Saved data entries

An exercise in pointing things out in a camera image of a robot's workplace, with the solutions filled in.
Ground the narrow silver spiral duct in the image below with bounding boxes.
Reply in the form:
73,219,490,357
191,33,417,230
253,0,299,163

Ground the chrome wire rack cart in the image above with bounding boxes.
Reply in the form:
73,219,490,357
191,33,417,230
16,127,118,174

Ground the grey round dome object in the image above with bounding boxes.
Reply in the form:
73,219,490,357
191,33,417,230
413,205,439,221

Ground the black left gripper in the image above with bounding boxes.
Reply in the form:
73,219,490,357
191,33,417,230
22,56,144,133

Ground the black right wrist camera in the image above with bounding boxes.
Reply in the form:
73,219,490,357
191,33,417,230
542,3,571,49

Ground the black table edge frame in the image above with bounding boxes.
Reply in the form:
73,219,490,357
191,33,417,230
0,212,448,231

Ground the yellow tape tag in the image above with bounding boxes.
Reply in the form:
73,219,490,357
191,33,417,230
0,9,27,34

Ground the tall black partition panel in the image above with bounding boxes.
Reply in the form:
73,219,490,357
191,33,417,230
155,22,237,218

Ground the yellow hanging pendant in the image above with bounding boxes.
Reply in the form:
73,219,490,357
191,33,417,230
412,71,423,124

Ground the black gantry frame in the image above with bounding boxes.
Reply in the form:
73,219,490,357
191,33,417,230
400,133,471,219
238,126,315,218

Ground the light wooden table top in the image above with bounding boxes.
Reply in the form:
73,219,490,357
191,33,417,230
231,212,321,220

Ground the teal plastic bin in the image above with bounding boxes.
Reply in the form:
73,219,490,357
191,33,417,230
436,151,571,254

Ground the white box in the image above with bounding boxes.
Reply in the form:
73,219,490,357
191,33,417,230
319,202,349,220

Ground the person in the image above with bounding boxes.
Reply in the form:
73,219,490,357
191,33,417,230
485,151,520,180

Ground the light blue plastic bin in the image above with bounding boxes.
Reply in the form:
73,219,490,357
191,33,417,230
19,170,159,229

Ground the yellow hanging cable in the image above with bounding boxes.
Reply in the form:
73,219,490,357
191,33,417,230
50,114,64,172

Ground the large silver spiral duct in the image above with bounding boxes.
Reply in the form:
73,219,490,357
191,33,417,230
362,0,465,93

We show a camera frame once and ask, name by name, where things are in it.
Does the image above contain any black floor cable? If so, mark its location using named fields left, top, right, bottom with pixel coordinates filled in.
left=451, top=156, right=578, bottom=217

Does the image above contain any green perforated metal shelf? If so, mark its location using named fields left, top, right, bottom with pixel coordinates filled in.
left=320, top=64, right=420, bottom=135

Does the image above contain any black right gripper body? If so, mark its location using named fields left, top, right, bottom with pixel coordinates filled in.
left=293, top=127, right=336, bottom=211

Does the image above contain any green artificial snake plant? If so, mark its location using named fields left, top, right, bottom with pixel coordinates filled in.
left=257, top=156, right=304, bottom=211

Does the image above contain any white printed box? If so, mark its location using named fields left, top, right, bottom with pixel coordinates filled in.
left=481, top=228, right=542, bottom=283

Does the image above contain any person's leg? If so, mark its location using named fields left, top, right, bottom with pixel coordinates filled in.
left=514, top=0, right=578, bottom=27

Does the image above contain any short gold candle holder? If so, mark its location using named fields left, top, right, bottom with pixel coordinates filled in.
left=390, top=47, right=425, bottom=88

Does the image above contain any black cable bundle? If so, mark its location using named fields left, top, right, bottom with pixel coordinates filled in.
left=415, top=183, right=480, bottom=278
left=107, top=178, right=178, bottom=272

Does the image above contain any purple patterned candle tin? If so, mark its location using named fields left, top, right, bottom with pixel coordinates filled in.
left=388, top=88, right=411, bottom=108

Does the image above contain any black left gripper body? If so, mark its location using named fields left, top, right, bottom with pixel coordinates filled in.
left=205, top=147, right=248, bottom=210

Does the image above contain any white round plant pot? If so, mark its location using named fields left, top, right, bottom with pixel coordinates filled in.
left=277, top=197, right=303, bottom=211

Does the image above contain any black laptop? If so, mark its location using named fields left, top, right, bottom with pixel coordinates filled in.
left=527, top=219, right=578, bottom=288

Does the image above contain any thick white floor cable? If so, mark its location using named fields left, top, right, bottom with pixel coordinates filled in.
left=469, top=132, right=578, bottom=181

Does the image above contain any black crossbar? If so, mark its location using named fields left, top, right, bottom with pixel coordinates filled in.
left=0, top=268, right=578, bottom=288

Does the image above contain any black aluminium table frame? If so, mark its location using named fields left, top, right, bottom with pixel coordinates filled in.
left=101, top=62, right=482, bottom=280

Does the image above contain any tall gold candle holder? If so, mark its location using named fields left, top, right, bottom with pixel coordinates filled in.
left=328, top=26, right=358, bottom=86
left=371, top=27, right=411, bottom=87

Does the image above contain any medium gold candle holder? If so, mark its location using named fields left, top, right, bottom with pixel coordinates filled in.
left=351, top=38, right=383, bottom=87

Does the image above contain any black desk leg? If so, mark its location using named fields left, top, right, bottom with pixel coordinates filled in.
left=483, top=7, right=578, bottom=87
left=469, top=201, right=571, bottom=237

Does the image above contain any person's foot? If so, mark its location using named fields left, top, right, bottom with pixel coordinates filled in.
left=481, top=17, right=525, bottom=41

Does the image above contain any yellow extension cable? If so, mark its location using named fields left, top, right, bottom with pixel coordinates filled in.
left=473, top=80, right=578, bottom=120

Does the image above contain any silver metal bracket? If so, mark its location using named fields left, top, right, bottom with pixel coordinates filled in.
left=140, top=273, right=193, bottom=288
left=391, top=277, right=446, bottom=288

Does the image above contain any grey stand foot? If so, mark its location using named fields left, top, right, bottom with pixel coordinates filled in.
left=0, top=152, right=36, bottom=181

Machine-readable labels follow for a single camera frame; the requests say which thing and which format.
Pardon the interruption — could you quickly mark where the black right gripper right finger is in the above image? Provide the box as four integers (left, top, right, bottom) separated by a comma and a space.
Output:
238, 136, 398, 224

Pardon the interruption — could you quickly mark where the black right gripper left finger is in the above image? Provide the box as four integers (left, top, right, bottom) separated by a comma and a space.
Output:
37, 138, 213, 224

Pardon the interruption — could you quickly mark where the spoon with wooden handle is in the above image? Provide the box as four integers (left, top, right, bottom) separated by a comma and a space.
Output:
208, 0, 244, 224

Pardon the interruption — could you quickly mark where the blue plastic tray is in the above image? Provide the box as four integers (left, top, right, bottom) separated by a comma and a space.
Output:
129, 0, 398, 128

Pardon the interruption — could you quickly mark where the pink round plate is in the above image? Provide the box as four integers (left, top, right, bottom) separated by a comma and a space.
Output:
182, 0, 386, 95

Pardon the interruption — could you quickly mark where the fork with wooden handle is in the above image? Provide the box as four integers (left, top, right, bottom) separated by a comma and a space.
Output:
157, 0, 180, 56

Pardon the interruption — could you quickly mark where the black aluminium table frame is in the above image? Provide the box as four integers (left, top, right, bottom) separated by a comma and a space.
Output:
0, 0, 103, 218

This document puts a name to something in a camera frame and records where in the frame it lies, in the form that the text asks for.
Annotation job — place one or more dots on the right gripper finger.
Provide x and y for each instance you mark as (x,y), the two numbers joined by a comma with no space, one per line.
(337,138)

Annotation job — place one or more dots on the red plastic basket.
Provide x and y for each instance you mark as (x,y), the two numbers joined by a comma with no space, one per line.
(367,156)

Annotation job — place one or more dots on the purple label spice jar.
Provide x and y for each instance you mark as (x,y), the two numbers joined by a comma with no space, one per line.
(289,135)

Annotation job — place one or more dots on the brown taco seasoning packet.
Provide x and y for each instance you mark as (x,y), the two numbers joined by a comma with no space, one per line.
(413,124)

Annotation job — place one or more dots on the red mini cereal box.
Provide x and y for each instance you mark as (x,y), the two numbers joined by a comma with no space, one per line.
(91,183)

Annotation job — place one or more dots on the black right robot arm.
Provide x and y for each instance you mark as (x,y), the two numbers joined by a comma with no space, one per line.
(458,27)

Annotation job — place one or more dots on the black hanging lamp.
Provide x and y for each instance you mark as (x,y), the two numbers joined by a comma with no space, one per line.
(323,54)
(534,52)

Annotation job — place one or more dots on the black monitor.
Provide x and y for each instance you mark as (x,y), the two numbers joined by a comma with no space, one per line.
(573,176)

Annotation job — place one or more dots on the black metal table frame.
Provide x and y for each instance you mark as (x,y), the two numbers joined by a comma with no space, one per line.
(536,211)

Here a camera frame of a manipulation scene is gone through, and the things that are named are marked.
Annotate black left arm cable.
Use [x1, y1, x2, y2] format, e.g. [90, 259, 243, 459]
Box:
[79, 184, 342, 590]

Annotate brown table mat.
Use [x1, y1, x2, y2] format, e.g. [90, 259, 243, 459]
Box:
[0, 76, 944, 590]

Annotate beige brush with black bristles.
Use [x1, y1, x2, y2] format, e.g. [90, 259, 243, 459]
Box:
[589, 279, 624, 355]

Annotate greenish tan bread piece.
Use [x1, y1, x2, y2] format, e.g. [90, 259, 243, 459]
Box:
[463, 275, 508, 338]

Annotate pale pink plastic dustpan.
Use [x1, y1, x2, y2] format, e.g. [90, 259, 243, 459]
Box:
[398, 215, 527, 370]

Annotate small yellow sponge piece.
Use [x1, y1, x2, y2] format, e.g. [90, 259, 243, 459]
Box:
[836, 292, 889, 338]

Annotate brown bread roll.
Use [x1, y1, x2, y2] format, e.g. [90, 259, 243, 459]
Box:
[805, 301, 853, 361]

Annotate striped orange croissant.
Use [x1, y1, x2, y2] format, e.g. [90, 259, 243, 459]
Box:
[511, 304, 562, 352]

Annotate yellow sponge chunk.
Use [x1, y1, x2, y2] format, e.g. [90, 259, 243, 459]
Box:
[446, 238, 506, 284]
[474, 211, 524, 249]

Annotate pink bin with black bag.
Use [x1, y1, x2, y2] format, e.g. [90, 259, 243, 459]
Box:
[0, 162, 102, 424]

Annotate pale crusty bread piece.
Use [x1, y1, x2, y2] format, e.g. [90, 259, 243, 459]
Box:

> PROBLEM REQUIREMENTS
What you return should be the lines from the beginning of the records through the one that contains "Ground the yellow hanging pendant", repeated exactly and with no additions.

> ANSWER TO THIS PROBLEM
An exercise in pointing things out in a camera image of a robot's workplace, with the solutions filled in.
Ground the narrow silver spiral duct in the image below with bounding boxes.
Reply in the form:
73,219,490,357
191,33,417,230
253,0,299,163

Ground the chrome wire rack cart in the image above with bounding boxes.
Reply in the form:
73,219,490,357
191,33,417,230
16,127,118,174

Ground the grey round dome object in the image above with bounding boxes.
Reply in the form:
73,219,490,357
191,33,417,230
413,205,439,221

Ground the black left gripper in the image above with bounding boxes.
Reply in the form:
73,219,490,357
191,33,417,230
22,56,144,133

Ground the black right wrist camera in the image above with bounding boxes.
Reply in the form:
73,219,490,357
191,33,417,230
542,3,571,49

Ground the black table edge frame in the image above with bounding boxes.
Reply in the form:
73,219,490,357
191,33,417,230
0,212,448,231

Ground the yellow tape tag in the image above with bounding boxes.
Reply in the form:
73,219,490,357
191,33,417,230
0,9,27,34

Ground the tall black partition panel in the image above with bounding boxes.
Reply in the form:
73,219,490,357
191,33,417,230
155,22,237,218

Ground the yellow hanging pendant in the image above with bounding boxes.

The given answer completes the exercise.